**TASK DETAILS**
Restrict the output to the lines below starting at the one that contains "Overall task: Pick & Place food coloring" and ending at the one that contains "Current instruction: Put", and restate them word for word, both ends included.

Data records
==============================

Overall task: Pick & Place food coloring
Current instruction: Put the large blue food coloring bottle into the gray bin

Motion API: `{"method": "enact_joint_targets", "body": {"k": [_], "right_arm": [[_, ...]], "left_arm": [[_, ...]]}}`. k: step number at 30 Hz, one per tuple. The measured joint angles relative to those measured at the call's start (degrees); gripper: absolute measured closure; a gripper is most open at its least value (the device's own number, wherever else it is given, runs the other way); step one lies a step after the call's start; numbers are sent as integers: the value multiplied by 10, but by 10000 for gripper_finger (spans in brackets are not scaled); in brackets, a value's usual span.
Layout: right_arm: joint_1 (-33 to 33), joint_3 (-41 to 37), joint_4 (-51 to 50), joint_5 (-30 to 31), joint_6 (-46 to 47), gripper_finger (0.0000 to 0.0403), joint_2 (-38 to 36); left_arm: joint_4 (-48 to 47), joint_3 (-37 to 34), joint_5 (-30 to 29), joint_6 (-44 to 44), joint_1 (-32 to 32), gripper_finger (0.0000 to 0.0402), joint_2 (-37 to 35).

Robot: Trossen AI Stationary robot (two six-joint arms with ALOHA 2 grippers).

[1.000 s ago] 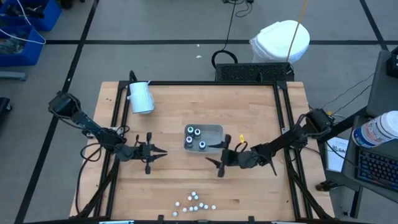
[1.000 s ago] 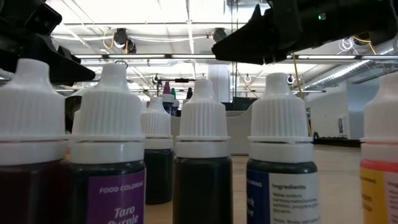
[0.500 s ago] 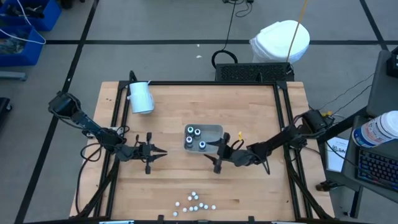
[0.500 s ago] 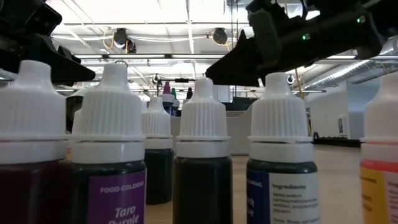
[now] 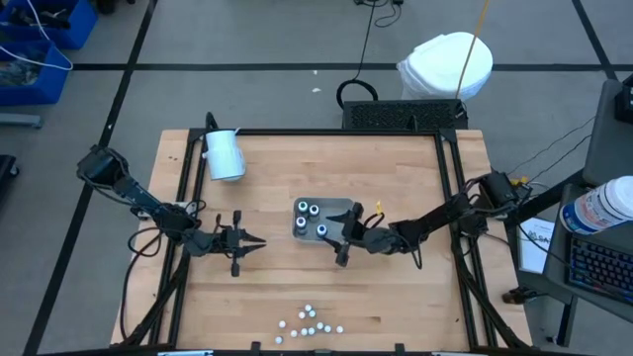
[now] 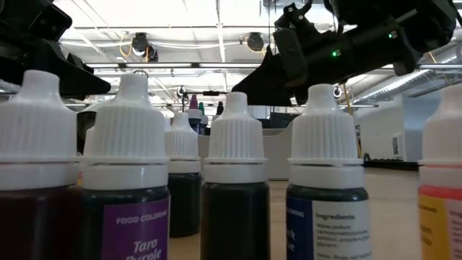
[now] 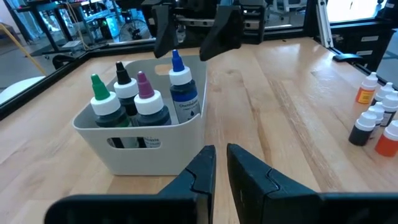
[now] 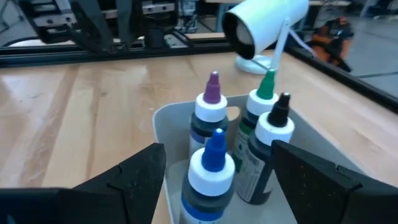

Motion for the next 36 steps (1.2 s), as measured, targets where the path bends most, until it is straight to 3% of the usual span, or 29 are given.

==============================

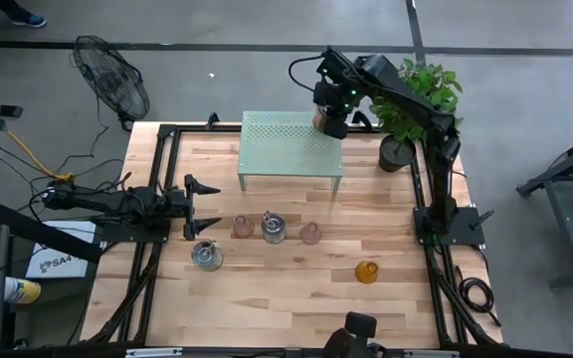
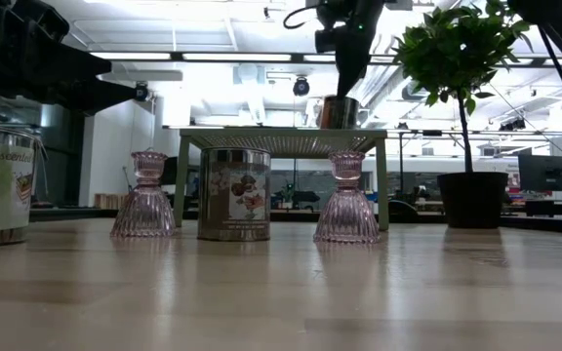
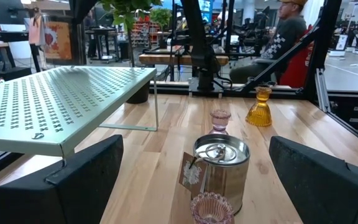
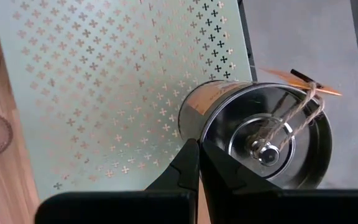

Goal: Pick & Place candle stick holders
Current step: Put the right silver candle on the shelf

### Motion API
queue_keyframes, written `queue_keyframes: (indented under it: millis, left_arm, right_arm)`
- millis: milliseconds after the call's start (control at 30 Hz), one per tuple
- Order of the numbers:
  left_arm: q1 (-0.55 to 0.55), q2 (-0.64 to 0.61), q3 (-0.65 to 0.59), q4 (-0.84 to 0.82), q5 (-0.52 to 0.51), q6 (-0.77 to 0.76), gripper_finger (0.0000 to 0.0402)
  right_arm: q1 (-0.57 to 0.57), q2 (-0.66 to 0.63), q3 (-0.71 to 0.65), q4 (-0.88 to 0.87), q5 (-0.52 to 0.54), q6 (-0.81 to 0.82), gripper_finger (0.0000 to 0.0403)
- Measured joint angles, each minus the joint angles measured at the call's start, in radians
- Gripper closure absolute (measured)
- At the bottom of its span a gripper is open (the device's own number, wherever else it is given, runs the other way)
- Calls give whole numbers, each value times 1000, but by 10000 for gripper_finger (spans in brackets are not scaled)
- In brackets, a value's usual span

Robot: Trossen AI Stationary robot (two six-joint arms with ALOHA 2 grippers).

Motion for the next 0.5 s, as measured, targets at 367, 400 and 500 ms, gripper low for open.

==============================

**RESPONSE FOR THIS EXERCISE**
Overall task: Pick & Place food coloring
Current instruction: Put the large blue food coloring bottle into the gray bin

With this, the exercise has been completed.